Let Glasgow Flourish is the motto for this great city on the River Clyde. Glasgow's trams, buses and trolleybuses all at one time or another carried the coat of arms on their side panels against distinctive fleet colours of cream, green and cadmium orange.
News overnight of yet a further devastating fire engulfing one of the city's most famous buildings - the School of Art which had previously been badly damaged in flames and was close to being fully restored, is indeed a tragedy of considerable proportions.
Angular outline of stalwart 1125 on the 9 Service - heading towards Dalmarnock Depot on Argyle Street.
Great trams - classic destinations - winding tracks and sett paved streets - amazing memories of former times when trams were the backbone of the city's transport system. Number 75 which lasted to the very end but sadly was not saved traversing another of the city centre track junctions.

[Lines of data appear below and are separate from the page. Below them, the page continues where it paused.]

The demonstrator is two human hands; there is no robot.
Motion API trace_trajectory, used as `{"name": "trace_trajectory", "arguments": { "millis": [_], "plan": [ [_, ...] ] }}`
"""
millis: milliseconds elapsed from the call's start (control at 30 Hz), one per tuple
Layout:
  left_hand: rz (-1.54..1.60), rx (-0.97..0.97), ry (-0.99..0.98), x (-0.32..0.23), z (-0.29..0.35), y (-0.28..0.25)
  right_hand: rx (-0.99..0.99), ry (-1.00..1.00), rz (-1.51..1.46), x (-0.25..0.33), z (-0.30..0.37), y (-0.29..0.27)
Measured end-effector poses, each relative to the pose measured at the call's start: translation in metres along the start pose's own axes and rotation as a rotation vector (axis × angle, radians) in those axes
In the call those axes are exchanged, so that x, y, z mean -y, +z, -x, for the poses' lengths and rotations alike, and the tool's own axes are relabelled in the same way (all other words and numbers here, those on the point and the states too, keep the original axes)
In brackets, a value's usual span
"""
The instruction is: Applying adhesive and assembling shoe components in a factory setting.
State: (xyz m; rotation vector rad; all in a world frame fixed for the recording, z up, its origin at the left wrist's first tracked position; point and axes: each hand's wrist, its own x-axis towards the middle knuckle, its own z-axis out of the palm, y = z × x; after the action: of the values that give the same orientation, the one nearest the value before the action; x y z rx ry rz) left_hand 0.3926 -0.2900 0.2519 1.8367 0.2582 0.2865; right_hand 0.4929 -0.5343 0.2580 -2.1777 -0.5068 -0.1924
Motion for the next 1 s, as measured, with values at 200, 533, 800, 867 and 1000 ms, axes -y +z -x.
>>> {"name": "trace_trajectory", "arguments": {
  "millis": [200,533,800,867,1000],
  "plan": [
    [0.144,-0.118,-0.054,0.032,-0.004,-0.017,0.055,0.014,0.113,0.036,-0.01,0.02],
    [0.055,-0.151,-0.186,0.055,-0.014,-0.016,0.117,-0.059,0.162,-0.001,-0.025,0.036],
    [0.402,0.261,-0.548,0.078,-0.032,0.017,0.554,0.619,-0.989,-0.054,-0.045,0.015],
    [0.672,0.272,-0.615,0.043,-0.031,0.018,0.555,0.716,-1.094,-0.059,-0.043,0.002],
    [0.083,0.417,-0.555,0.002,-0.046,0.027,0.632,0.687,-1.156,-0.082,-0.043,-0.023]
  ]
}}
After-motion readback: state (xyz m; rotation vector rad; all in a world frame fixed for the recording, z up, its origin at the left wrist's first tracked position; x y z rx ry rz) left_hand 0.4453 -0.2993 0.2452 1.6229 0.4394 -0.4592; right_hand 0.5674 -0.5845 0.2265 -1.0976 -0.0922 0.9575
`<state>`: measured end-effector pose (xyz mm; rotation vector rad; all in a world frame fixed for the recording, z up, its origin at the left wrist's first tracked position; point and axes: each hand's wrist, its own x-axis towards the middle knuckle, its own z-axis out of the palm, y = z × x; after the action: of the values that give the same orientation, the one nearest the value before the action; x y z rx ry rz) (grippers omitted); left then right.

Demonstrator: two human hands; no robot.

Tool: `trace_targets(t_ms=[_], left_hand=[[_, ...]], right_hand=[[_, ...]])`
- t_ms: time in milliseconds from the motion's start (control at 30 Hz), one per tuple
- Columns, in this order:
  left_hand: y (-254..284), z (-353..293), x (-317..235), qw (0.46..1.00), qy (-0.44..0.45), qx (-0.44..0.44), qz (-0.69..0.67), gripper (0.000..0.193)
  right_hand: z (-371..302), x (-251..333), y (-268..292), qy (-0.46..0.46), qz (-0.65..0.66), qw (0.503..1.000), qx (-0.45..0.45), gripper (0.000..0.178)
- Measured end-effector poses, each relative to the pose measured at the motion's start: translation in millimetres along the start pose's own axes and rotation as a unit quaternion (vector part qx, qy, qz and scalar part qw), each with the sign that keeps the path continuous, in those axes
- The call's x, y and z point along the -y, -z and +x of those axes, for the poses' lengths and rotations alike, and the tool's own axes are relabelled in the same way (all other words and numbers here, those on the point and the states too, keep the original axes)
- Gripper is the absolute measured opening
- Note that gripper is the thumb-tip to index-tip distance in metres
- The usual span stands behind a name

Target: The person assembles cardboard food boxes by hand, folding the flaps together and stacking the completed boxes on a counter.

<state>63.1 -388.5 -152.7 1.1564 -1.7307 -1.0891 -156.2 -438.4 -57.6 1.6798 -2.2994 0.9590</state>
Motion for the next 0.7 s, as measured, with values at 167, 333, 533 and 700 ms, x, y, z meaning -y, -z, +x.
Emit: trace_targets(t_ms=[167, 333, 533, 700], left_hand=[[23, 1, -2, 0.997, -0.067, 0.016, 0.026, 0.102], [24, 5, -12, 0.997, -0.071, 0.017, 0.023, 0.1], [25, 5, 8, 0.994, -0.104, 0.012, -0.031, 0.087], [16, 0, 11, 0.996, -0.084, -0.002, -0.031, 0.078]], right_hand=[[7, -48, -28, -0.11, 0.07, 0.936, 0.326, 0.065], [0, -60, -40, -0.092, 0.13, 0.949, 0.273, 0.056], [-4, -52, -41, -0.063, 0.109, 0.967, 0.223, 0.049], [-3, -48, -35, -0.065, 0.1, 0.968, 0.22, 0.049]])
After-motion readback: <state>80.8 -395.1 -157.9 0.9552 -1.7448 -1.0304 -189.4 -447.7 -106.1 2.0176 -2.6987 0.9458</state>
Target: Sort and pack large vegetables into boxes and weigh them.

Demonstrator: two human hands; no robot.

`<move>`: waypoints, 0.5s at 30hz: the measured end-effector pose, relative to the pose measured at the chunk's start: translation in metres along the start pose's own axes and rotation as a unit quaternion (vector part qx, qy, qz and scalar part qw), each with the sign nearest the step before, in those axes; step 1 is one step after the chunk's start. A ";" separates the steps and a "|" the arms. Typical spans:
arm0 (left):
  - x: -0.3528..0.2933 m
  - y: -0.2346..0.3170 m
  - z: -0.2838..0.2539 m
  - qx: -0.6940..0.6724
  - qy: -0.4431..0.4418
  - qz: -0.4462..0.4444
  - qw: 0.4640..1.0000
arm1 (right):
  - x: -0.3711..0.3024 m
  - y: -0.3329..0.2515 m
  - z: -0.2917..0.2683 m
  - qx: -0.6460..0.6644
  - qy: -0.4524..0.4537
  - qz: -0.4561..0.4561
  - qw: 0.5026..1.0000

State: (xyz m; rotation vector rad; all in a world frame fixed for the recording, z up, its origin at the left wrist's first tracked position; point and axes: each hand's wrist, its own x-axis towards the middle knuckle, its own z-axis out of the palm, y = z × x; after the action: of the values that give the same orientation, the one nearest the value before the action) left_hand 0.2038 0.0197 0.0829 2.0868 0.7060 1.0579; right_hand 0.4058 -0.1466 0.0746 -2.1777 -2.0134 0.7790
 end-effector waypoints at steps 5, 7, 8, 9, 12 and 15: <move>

Photos : John Woodman
Whilst Edinburgh has the Castle and Princes Street as its own emblematic set pieces - Glasgow retains considerable architectural diversity from previous centuries. The arriving traveller by rail gets a first glimpse of this entering Central Station with its wide concourse and design from the great days of steam locomotives. When trams were running up and down the city's thoroughfares nearly all of its structures and rows of multi level tenement buildings were soot blackened with decades of industrial endeavour. Granite paved roadways made slick by rain were intertwined with ribbons of shining steel carrying Glasgow's trams still providing a reassuring presence seemingly ever permanent.
Of course all of this came to an end with a magnificent procession of 'caurs' in 1962 when the city's residents turned out in their hundreds of thousands to say goodbye in a great public lament. My memories of the city are from those final years of trams dominating Argyle Street and the long east west service which terminated at 'Dalmuir West'. With Derek Redmond we made several visits together to explore the remaining routes and darkened depots at Maryhill, Partick, Dalmarnock as well as the magnificent cathedral of tramcar repair (and construction) which was Coplawhill Works. They were memorable trips.
News overnight of this further conflagration afflicting the city's School of Design created by Scotland's great architect of a former age is saddening, even to those of us less inclined towards structural design and styling. Let Glasgow Flourish.